Four Legs and Two
Nimble yet massive, the feet dancing across the rooftops would have been well served by a comic-book thud to punctuate every step.
The feet belonged to a cat.
But the cat was very big.
At least a meter long without counting the tail, the cat boasted a double coat that puffed him up to be even bigger. A dark, near-black splotch could be found on his face, but the rest of his coat was brown or slightly off-white.
The imposing feline was Lord Ludwig, the cat lord of Marsheim. His dignified jaunt was precisely the stuff of royalty, enough to make the napping cats of town straighten themselves out as soon as they sensed his gallant approach.
“Get your ass back here!”
One sunny afternoon, the composed ruler twitched his ear at a sudden shout.
The vulgar remark was, obviously, not made toward him. No fool in all the Empire was stupid enough to hurl such disrespect toward the keeper of their city’s hygiene.
Curious as to what the hubbub was about, the cat lord looked down from the rooftop to see a gaggle of lamentable humans embroiled in the conflict they were so fond of.
Two two-legged beasts scrambled through the alley below. Not only did they lack his feline grace, but the curious things liked to run around all day with weapons tied to their waists.
Ludwig recognized the one who’d shouted: it was the blond boy he had his subjects pass chores to.
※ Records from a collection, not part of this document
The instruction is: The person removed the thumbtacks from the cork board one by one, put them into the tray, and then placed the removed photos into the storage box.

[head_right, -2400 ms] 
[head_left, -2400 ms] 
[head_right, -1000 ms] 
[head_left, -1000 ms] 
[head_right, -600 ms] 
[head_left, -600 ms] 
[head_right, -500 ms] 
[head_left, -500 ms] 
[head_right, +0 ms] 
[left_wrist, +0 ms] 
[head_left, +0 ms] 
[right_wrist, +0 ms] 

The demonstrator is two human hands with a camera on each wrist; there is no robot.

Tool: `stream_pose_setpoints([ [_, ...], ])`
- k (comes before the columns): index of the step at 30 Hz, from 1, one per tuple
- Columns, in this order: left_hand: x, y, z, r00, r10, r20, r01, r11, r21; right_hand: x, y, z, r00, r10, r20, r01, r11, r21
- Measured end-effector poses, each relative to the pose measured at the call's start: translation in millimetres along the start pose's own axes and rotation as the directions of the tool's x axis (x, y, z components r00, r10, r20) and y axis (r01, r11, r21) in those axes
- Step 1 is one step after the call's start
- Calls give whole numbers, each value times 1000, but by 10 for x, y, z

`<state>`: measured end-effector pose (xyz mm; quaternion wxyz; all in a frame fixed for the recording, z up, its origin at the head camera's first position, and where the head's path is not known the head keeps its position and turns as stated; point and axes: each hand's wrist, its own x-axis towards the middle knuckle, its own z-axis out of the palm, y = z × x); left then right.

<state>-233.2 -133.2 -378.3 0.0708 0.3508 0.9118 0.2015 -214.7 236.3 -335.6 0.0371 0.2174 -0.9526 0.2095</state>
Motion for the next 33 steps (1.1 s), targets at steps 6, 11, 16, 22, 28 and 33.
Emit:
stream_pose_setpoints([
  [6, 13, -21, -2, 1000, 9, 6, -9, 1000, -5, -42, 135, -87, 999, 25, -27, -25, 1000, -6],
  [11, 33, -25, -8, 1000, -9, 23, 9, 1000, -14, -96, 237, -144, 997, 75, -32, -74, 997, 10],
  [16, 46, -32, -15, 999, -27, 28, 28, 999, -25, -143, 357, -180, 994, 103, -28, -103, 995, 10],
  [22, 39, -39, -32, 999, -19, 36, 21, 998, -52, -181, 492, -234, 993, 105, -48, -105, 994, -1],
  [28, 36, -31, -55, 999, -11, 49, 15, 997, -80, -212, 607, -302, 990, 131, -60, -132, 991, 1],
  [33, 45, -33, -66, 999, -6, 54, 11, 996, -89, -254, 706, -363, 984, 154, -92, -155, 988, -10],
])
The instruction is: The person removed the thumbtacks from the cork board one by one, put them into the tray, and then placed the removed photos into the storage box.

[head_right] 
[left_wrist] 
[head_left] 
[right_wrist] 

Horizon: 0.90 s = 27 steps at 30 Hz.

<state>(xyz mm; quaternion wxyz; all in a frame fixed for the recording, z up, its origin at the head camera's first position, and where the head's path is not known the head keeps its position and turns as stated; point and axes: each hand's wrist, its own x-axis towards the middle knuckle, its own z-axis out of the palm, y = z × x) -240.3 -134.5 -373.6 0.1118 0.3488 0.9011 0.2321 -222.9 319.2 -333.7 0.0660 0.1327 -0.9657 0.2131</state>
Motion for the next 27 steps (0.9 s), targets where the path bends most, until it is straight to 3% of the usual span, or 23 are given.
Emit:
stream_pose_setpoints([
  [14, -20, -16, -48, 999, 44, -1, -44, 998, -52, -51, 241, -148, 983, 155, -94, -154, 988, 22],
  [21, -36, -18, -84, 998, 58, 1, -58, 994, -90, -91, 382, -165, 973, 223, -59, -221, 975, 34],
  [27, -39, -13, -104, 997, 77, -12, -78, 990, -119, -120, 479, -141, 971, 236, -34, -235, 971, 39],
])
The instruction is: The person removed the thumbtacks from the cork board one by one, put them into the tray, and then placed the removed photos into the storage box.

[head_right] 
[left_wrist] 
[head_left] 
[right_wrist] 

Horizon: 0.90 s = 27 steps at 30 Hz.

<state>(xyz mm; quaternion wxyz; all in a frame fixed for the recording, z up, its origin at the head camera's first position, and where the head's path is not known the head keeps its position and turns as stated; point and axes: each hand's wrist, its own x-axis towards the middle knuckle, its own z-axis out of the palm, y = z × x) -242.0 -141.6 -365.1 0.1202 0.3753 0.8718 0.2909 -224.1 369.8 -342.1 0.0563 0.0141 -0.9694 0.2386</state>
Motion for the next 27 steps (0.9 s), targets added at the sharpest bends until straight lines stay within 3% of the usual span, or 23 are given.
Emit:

If he recalled, he’d even given that human a reward.
Yes, not only was he fast for a clumsy two-legged thing, but the boy understood the meaning of respect: he did his work properly and didn’t jealously reduce cats to “beasts” when not in their presence. As such, Ludwig had high hopes for the child.
These were a species of human known as “adventurers.” They liked to run hastily around the city, and they’d been doing so since the days when Ludwig’s soul had resided in a normal cat serving a different cat lord. Though he’d since changed coats, as they liked to say, nothing had changed.
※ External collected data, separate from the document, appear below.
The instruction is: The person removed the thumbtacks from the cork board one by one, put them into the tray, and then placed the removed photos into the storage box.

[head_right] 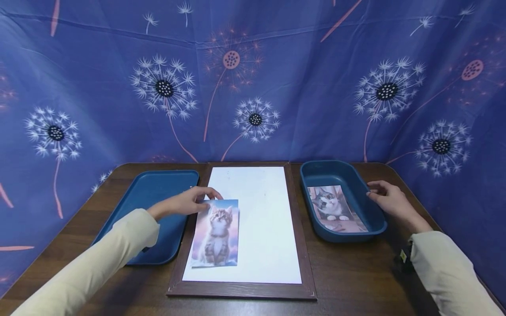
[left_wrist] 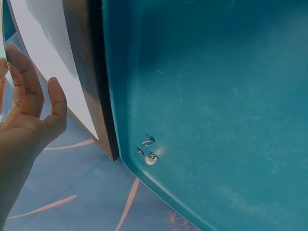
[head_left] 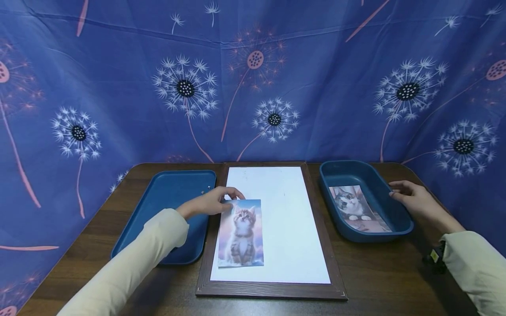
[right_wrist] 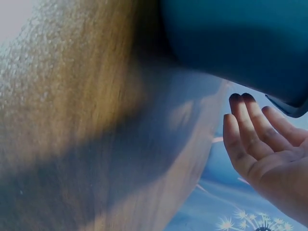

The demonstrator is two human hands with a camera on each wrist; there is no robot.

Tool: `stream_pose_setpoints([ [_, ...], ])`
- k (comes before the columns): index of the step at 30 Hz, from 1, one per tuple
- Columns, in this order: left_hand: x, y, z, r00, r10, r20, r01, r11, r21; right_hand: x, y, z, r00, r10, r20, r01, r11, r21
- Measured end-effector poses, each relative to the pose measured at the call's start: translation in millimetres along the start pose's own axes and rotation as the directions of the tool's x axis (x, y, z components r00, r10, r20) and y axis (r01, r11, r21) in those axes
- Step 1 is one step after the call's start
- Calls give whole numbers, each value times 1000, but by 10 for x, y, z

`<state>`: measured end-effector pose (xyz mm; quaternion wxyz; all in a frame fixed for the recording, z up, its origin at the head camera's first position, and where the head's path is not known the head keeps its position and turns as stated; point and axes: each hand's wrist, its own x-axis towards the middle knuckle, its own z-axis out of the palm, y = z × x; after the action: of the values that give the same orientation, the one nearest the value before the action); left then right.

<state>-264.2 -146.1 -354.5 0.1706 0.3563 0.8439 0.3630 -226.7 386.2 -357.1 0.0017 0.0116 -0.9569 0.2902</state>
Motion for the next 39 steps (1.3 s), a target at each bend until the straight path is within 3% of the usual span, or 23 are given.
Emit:
stream_pose_setpoints([
  [17, 139, 84, -64, 998, -55, -19, 55, 998, 11, 26, 83, -35, 993, 39, 108, -50, 993, 103],
  [31, 301, 117, -111, 998, -36, -42, 36, 999, 1, 13, 62, -28, 992, 48, 117, -63, 989, 131],
  [39, 421, 171, -94, 995, -83, -62, 84, 996, 7, 23, 66, -30, 993, 51, 110, -65, 990, 125],
])
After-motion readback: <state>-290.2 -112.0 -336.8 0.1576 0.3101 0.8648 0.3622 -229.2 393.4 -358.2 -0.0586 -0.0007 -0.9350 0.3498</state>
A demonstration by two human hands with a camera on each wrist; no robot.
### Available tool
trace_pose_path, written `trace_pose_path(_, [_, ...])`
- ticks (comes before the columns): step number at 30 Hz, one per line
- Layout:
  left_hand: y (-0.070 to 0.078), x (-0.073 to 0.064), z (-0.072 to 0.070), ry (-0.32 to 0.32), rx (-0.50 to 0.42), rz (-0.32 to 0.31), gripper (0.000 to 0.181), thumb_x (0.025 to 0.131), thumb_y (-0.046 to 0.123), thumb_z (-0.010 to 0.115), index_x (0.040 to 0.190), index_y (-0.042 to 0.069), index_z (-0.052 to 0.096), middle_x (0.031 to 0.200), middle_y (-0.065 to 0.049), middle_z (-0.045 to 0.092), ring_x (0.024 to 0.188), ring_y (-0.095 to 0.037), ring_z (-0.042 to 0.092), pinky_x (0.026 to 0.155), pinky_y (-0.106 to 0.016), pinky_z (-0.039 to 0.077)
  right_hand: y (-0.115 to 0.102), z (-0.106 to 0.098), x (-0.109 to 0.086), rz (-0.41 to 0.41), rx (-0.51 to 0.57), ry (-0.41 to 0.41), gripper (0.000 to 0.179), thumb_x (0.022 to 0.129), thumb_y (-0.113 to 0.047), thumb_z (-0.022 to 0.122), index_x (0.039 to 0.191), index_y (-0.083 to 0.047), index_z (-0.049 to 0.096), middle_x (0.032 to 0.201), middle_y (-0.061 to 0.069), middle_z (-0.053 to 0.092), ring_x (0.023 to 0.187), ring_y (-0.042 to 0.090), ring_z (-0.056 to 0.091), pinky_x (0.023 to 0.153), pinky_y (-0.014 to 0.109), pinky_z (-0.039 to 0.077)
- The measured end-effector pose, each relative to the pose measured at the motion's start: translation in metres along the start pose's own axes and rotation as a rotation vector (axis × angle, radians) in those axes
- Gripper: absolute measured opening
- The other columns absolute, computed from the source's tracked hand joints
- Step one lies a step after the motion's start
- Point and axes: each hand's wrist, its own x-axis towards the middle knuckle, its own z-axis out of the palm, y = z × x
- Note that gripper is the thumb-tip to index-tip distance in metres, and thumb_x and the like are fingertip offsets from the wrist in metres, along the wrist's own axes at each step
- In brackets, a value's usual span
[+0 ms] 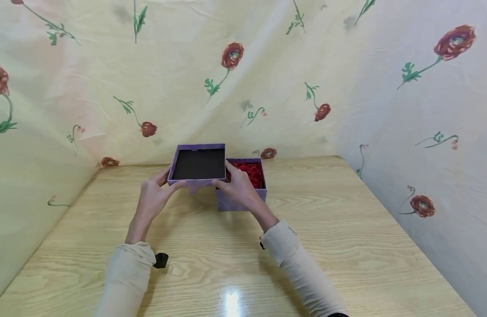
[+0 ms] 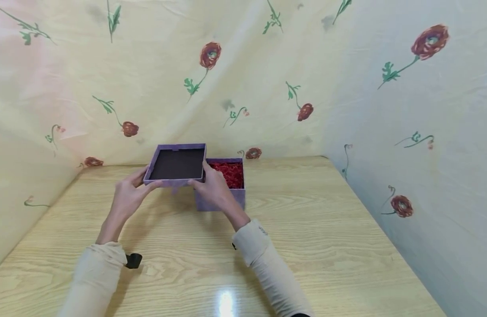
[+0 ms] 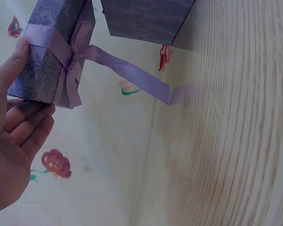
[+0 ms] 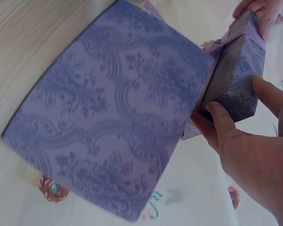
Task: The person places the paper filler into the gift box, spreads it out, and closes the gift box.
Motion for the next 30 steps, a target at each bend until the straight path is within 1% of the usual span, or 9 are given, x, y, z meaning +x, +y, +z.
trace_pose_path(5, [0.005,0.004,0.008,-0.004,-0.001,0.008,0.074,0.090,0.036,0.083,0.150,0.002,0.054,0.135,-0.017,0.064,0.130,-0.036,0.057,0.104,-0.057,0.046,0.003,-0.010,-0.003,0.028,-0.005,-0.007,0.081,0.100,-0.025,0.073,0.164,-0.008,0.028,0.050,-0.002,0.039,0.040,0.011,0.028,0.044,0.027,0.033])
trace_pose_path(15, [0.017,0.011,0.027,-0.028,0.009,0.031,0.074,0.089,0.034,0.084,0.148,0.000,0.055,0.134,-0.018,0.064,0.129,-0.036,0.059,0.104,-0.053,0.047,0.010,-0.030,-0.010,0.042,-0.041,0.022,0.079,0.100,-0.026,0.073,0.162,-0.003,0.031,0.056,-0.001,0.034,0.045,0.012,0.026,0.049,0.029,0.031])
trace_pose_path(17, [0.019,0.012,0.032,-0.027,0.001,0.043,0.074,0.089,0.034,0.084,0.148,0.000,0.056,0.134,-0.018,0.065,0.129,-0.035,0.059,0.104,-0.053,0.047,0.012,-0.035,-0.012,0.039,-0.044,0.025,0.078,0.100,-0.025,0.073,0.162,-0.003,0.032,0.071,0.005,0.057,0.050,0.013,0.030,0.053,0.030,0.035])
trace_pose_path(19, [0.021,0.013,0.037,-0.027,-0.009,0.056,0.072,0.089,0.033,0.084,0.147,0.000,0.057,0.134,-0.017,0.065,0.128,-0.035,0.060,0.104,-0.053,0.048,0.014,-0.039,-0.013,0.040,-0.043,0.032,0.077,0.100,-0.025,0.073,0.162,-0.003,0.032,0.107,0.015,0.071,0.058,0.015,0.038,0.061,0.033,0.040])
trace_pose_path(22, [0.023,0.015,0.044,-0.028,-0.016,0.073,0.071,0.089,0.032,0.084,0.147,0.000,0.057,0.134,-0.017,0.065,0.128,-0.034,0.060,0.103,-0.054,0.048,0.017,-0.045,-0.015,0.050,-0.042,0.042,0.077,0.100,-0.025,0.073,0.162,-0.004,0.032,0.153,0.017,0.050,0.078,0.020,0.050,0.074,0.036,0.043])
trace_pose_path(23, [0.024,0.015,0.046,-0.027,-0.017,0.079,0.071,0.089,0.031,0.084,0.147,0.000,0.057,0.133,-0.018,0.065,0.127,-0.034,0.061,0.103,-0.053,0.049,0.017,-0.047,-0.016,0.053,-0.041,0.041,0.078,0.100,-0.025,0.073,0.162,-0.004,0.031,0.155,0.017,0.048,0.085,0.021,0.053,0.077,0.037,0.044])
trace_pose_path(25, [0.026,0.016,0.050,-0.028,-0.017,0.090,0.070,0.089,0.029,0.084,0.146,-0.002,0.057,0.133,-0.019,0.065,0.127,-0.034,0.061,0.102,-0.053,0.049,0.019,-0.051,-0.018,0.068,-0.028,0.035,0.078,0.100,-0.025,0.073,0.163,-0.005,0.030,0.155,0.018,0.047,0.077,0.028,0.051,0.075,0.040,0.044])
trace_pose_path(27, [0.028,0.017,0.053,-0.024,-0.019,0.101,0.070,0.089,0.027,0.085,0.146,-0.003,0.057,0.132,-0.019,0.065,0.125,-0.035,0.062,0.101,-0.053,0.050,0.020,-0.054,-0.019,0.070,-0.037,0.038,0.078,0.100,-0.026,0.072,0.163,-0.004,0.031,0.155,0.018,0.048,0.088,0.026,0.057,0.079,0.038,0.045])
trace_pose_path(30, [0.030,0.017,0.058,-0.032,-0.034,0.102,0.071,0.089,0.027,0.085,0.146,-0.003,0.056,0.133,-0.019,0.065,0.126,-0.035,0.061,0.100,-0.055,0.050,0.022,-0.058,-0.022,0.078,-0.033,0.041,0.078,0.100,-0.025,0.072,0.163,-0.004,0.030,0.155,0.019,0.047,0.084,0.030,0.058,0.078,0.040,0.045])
“All you have to do is pay your tab!”
“Shut up! What’s a baby adventurer know, anyway?!”
“I don’t wanna hear it from a guy who can’t pay for his own damn drinks!”
Today, it seemed the boy had been tasked with collecting the shinies from some fool who hadn’t paid for his orders. Backbreaking work, surely. Ludwig posted up on a nice vantage point and decided to watch the silly creatures madly stumble about to pass the time.
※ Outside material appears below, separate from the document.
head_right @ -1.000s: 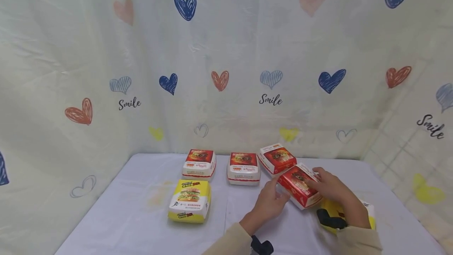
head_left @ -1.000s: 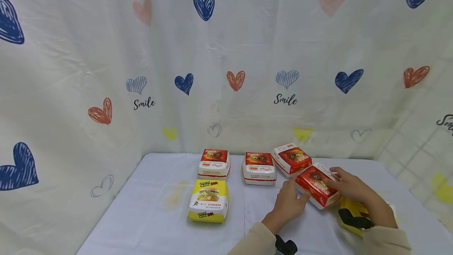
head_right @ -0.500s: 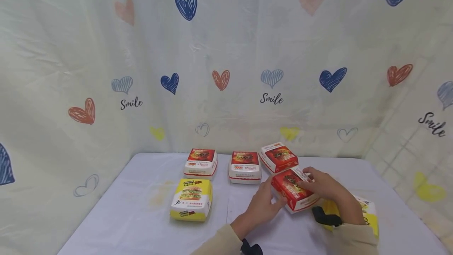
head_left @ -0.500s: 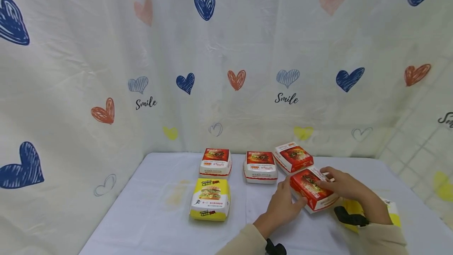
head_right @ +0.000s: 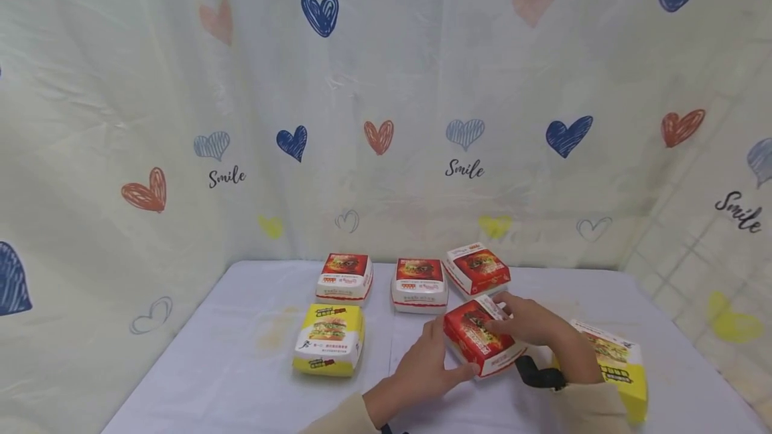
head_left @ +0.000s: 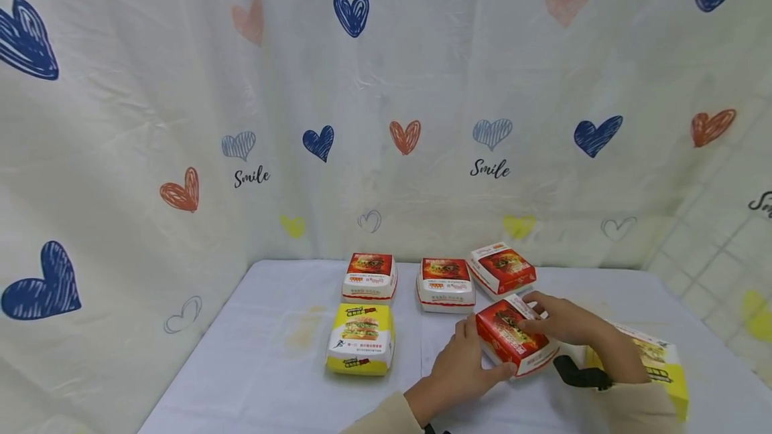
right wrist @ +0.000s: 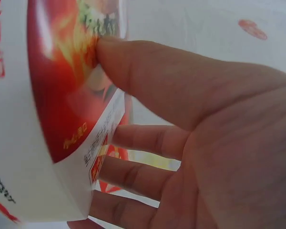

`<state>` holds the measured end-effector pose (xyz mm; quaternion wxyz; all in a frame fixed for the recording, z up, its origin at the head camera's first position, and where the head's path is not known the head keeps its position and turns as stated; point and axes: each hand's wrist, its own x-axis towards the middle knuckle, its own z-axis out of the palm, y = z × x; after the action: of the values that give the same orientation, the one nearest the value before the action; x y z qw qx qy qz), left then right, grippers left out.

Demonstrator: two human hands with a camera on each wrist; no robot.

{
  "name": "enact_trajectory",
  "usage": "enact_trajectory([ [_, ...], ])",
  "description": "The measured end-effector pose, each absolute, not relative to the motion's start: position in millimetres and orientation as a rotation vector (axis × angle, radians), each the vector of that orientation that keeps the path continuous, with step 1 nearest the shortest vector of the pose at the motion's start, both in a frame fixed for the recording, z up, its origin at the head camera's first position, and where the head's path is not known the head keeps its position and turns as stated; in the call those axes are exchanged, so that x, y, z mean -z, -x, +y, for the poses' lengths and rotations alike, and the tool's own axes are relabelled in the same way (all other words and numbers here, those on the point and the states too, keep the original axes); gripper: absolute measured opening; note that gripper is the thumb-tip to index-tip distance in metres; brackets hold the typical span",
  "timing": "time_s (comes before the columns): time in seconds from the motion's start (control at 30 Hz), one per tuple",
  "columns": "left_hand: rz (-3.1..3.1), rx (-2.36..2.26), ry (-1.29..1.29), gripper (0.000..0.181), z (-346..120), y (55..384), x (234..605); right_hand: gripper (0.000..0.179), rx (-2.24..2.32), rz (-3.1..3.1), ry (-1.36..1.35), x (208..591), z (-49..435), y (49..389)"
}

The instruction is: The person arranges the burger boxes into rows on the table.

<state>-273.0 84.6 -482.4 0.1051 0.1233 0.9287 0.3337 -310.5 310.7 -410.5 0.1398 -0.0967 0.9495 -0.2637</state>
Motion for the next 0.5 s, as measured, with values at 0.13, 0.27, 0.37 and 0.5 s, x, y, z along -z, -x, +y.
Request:
enact_trajectory([
  [0.13,2.756,-0.932,-0.358,0.109,72.4,265.9,481.9,0.067,0.784,2.725,0.289,414.3,298.7,307.8],
  [0.27,2.781,-0.889,-0.365,0.112,60.1,260.6,481.4,0.066,0.831,2.701,0.314,419.4,288.4,304.1],
  [0.37,2.788,-0.87,-0.375,0.114,51.5,259.5,482.1,0.065,0.857,2.691,0.337,421.1,281.1,301.5],
  [0.5,2.787,-0.88,-0.364,0.119,43.7,259.0,483.6,0.065,0.848,2.702,0.354,419.3,271.1,299.1],
])
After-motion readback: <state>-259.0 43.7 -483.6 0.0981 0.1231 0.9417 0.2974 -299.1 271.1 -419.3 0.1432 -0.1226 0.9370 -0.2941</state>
His chosen perch was the wall of a steeple; for you see, the shackles of the ground meant little to a cat lord. If need be, the mechanism of an individual body could be forgone as well.
The reason he didn’t was simple: humans liked to floof a fluffy coat.
“The innkeeper said he’d let you off with three days of dishwashing!”
“Shut it, runt! You don’t know how busy that place gets! He’ll make me mop the floors too—I know it!”
“If you’re in there enough to know that, then you should just pay your damn tab!”
The last time Ludwig saw this boy, he’d been using the same words those self-styled “highborn” people liked to use. But today, he was talking much more sloppily. Maybe he was acting tougher to match the person he was speaking to.
What a hassle that must be. Cats gave their all to be cats; not only did humans have to put on decorations to be human, but they had to think about their language too. For some, being human itself was not enough: they tried to break free from their bounds.
They were so busy—and so lovable.
“Mrooow.”
The cry of one of his subjects caught the cat lord’s attention. He turned to see a youngling—not even ready to find purchase on vertical walls—holding a rat in its mouth. He’d only recently laid waste to those servants of the Plague King, and yet here was another; they must have been multiplying to wreak havoc once more.
Out of the corner of Ludwig’s eye, he saw the fleeing man drop after an eight-legged human jumped on him from above. It seemed humans could be smart, at least when they were hunting: the boy had chased his target right into his partner’s trap.
Ludwig yawned, stood upright, stretched, and then scratched his nails on the wall. Sharp enough to shatter even the mightiest of blades, his claws left a clear mark in the stone and peeled away the crumbling outer layer.
Hopping down to the ground from a height that would kill an ogre, the cat lord found a random gutter and slipped into the darkness.
The humans were hard at work; it was only fair that he did his part.
Humanity lived with danger all around. The Plague King was a fallen god who now took the form of squirming rats, constantly seeking to feed upon the dead and spread malady amongst the living; the roaches that fed on resentment from the poor and unwashed were avatars of the Impure Tragedy. They never learned, always trying to grow their armies.
Those fools didn’t see humanity’s true value. Humans were not put on this planet to be killed or eaten, but to pet and to serve as a warm pillow on a cold day.
Unbeknownst to mankind, the cat set off to be a cat—he would protect them from the looming evils that threatened their very existence.
[Tips] Cat lords are intelligent commanders of their four-legged brethren who—for some reason—work to keep streets clean for the betterment of humanity. None truly know why they do so, but their correlation with the cleanliness of the towns they inhabit has led to reverent treatment across the Empire.